Провожали унтера сосредоточенно и чинно. Шли строем, приосанившись, держа ружье на плече, соблюдая старшинство: молодые сзади, старики впереди. Довели унтера до берега, тут же, не найдя оставленного унтером кияка, приволокли рыбацкую лодку и долго напутственно кричали ему, пока, водрузив белый флаг на корме и уверенно работая веслами, не скрылся он за волной.
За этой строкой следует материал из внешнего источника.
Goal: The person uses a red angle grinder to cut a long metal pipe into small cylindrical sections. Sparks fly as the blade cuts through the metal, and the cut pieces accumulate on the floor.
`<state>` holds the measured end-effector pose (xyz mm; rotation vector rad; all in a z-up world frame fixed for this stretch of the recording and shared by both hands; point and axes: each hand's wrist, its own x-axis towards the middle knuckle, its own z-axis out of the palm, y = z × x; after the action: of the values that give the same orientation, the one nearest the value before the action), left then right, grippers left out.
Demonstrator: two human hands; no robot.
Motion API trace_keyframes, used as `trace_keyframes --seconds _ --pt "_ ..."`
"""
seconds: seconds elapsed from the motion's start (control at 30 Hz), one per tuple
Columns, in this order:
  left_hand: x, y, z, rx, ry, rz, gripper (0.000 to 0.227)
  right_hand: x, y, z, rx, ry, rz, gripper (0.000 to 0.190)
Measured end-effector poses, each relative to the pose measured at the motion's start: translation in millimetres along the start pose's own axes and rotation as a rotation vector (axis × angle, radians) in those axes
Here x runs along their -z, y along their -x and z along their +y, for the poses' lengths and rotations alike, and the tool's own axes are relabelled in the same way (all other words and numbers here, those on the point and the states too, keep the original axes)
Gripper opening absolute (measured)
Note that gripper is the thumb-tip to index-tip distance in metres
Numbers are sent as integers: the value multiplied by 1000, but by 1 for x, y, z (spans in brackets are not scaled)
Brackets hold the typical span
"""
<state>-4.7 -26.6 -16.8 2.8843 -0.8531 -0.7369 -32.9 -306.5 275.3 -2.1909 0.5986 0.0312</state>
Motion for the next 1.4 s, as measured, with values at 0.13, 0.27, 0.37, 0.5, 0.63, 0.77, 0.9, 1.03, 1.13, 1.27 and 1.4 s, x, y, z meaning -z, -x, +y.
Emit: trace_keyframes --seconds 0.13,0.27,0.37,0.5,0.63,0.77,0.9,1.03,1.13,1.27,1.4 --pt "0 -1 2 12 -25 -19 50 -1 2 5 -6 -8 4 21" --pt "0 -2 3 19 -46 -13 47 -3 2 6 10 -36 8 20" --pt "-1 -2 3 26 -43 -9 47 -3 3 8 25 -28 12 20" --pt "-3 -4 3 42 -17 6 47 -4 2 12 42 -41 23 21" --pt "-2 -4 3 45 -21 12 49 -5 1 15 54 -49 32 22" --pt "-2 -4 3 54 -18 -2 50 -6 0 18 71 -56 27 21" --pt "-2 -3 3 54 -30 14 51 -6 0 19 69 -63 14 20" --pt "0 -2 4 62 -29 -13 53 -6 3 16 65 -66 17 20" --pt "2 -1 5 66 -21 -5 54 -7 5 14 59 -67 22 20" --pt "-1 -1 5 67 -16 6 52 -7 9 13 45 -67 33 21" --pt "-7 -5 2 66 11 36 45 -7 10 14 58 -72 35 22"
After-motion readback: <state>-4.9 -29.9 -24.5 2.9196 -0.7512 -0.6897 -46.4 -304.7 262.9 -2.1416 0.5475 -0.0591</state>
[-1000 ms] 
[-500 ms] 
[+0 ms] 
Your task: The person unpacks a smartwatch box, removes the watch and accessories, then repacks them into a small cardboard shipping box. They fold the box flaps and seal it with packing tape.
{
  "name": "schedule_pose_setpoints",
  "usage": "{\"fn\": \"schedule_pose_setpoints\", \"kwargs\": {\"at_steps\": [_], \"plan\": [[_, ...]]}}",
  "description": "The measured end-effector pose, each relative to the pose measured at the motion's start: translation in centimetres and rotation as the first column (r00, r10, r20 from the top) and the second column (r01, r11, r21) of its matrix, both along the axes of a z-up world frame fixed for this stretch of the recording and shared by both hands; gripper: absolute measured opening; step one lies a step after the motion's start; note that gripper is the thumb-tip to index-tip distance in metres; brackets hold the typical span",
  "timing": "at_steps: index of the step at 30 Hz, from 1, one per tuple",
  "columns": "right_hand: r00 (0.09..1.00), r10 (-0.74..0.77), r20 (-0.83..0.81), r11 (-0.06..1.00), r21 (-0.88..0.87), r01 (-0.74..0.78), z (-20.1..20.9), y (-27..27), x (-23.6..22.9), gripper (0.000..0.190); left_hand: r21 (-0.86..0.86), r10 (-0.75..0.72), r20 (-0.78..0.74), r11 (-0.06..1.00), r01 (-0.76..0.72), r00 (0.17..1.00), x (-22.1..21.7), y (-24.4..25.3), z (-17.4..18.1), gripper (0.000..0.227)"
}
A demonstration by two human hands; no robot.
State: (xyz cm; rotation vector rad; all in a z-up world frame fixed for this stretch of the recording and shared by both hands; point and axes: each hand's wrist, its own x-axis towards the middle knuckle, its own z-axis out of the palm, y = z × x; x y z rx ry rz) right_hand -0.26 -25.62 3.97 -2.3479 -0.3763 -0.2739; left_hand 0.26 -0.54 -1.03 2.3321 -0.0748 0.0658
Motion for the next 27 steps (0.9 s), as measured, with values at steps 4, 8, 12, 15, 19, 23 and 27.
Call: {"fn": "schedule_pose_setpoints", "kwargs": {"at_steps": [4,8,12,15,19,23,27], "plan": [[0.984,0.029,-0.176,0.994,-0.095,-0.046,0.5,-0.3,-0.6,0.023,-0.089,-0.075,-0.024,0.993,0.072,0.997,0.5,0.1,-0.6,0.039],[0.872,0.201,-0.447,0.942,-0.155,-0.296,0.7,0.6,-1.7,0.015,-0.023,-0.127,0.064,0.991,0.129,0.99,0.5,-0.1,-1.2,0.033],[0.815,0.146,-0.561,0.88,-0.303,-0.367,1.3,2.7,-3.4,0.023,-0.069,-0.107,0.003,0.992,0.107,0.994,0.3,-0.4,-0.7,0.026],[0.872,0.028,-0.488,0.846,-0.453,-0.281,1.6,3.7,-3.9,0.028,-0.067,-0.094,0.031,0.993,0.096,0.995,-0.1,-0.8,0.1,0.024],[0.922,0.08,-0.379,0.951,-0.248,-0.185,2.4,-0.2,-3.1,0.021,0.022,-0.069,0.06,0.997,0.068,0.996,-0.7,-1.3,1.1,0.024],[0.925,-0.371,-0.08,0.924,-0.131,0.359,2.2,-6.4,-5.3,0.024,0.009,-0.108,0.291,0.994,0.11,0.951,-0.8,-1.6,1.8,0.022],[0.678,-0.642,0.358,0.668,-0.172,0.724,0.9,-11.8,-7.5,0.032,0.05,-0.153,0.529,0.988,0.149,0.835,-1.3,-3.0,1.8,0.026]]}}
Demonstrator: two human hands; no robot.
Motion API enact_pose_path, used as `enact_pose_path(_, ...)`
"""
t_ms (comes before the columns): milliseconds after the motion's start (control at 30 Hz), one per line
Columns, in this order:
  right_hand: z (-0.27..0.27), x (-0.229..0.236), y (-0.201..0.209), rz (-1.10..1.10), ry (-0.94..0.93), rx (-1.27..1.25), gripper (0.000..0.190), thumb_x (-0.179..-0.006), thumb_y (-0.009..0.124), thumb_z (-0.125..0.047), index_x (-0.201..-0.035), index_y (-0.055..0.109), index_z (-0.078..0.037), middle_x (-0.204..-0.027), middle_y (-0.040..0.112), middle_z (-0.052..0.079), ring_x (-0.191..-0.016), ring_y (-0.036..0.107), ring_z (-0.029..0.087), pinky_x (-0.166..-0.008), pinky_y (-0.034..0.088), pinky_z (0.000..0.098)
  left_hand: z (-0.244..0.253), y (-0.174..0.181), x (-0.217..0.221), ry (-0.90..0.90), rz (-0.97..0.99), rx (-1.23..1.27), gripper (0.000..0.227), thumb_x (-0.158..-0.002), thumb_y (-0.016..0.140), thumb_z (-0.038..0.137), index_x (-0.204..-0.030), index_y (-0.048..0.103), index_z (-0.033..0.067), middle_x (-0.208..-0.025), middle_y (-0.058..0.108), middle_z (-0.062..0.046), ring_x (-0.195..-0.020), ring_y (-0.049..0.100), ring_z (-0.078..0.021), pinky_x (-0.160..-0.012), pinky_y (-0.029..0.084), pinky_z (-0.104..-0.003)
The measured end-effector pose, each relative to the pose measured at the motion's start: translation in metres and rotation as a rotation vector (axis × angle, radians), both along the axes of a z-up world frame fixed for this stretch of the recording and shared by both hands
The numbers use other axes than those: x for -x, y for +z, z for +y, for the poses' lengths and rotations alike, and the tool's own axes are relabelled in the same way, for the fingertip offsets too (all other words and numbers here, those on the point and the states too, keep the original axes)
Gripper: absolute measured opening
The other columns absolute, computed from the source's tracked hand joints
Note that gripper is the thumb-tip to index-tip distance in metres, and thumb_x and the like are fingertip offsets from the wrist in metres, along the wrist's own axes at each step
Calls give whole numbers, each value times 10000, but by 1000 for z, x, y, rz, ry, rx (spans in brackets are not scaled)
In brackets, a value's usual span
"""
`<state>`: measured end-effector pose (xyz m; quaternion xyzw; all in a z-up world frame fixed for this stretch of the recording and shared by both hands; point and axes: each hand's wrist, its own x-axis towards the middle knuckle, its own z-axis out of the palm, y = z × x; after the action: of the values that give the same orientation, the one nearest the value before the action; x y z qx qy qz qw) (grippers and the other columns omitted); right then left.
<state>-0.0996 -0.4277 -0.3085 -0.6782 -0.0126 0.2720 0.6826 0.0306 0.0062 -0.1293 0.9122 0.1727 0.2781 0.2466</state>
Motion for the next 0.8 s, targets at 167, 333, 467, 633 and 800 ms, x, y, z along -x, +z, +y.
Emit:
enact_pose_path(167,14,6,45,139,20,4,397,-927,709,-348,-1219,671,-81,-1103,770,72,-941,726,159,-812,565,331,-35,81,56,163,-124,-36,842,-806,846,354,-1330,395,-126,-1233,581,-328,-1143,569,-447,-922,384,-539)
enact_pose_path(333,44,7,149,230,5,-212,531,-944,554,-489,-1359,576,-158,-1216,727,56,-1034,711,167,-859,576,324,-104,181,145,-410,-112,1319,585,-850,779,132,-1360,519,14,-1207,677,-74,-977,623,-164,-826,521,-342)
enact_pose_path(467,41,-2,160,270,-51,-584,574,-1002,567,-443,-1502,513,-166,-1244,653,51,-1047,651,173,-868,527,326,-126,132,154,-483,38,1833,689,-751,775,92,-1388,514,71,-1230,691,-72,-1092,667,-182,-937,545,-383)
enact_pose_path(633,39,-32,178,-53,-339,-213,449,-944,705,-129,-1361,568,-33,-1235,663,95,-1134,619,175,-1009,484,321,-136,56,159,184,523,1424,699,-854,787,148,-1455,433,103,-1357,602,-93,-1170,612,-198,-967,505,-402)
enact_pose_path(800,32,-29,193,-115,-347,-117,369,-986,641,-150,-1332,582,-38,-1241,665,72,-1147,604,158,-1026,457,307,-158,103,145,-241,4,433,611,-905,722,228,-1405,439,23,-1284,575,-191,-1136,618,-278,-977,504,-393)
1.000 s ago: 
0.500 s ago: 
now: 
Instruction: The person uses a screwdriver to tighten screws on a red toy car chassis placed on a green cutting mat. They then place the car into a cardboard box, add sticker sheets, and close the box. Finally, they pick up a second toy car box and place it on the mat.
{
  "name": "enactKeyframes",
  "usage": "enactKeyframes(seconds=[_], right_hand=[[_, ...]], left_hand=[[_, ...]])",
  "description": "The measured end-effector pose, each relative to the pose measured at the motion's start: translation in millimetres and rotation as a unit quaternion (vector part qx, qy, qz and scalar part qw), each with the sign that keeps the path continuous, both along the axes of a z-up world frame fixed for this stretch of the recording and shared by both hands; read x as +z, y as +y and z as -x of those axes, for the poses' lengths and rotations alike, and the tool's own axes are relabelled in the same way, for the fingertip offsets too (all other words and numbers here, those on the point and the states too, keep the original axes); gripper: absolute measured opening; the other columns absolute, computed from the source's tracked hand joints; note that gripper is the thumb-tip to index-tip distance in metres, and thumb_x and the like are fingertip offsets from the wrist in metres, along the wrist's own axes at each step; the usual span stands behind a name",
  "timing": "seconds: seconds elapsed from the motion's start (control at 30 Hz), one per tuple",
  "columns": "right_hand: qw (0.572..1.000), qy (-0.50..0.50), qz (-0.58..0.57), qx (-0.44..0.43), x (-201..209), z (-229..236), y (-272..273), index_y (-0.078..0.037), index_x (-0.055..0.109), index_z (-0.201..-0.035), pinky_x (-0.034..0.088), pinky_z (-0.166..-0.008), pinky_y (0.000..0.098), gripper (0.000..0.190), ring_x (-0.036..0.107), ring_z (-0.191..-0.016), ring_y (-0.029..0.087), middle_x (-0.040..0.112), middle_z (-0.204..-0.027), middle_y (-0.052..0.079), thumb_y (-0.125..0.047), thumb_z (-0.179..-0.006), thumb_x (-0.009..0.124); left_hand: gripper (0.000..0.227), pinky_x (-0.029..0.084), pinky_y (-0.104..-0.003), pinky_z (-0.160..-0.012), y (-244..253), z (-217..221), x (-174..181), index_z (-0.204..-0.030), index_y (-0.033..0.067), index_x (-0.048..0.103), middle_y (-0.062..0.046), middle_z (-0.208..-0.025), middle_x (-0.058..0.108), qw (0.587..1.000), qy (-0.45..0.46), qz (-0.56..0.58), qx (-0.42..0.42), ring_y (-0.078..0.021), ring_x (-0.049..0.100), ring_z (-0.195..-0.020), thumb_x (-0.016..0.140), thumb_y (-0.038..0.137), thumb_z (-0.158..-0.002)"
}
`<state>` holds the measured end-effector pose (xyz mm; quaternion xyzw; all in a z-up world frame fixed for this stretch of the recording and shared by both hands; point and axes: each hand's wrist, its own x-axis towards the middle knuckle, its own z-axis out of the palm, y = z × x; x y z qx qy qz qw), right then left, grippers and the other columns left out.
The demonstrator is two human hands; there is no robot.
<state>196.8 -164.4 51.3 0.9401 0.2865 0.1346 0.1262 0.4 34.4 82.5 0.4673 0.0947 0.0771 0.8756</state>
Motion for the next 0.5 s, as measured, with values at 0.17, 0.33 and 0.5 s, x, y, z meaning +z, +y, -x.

Небо грозовело, и осеннее холодное течение вод стремительно несло мимо берега черные останки кораблей, как в половодье разбитые плоты. Паруса, ясно видные теперь унтеру, закрывали даль, и было в их недвижности что-то от туч, собиравшихся на горизонте, словно там опять зарождалась только что отгремевшая буря. Скалистый камень на берегу был дик, огромен, за ним прятались жасминные заросли, дальше никли к земле дома с садами, исторгая растерянный петушиный крик, блеяние коз. Город скрывался из глаз, как бы сливаясь с морем. На мели, в излучине бухты, как большой ворон, раскинувший крылья, дотлевал задавленный собственными парусами "Рафаил" - когда-то русский, плененный турками корабль. Унтер знал, что командир его был разжалован с запрещением жениться, дабы не было потомства от труса, а сам "Рафаил" императорским наказом подлежал сожжению. Радуясь свершившемуся, унтер оставил на минуту весла, снял фуражку и степенно перекрестился. Сумрак сгущался, как бы пригибая лодку к воде, но стена парусов становилась будто все ближе... Унтер уже мог различать корабли и, в великой, поднимающей дух радости, все сильнее греб, равняясь по одному, самому ближнему кораблю, оказавшемуся "Силистрией".